Hormis les indemnités couvrant des frais matériels réels, toutes les autres devraient entrer en ligne de compte dans le calcul des pensions, étant bien entendu qu’à chaque type de risque correspondrait une augmentation de la retraite. Dans le calcul de celle-ci, les coefficients, fonction de la hiérarchie des servitudes, pourraient être déterminés par décret, après consultation du conseil supérieur de la fonction militaire.

Je croîs que si nous sommes tous d’accord pour admettre que les servitudes militaires doivent entraîner des avantages matériels, les marins méritent de bénéficier à cet égard, et jusque dans la retraite d’une sollicitude de l’Etat qui, en temps de paix comme en temps de guerre corresponde à la difficulté de leur tâche et soit mieux proportionnée à l’importance notoire spécifique et reconnue, de leurs sujétions.

C’est la raison pour laquelle, à défaut de la connaissance exclusive du rapport de la commission, j’attends la suite de la discussion pour me prononcer sur le projet que présente le Gouvernement.

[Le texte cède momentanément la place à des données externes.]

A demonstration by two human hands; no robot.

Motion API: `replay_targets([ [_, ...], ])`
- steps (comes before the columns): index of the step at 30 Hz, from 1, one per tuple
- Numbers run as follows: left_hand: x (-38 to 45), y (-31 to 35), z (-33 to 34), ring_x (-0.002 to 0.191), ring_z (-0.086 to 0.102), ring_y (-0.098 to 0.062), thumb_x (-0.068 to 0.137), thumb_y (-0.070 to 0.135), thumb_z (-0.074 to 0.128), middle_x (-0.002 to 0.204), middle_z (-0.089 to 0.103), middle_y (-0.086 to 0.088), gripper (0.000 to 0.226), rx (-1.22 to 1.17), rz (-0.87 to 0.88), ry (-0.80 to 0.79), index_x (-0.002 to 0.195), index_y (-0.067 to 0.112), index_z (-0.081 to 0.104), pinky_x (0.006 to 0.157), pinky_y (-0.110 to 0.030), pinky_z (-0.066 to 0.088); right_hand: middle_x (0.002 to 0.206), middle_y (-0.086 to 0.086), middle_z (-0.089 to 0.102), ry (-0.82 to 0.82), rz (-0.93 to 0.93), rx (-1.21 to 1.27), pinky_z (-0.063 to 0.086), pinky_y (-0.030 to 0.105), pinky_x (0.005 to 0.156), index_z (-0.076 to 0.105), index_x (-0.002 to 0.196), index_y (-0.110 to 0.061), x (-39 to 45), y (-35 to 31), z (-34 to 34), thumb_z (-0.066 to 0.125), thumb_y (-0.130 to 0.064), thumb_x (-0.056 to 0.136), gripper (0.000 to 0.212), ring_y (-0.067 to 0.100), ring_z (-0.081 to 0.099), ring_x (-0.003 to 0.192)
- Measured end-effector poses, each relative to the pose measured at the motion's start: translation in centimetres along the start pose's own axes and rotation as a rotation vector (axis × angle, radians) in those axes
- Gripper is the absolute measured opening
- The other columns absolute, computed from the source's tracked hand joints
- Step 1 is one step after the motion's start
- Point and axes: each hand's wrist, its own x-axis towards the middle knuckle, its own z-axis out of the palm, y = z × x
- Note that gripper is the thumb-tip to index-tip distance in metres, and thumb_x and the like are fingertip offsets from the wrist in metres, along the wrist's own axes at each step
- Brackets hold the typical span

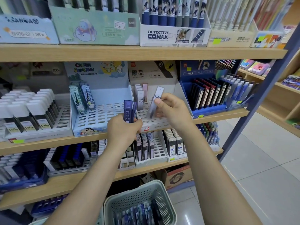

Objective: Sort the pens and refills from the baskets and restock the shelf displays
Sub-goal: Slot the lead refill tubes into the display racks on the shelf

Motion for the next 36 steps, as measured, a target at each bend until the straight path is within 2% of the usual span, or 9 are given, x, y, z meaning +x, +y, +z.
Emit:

Je souhaite que par le biais des amendements qui pourraient être acceptés par le Gouvernement, aux articles 3 et 9 en particulier, son désir de bien faire puisse mieux coïncider avec le souci d’équité, non moins légitime, que les députés expriment à la tribune.

Seule l’osmose des pouvoirs exécutif et législatif assure la qualité des lois. ( Applaudissements sur les bancs du groupe des républicains indépendants et de l’union des démocrates pour la République ).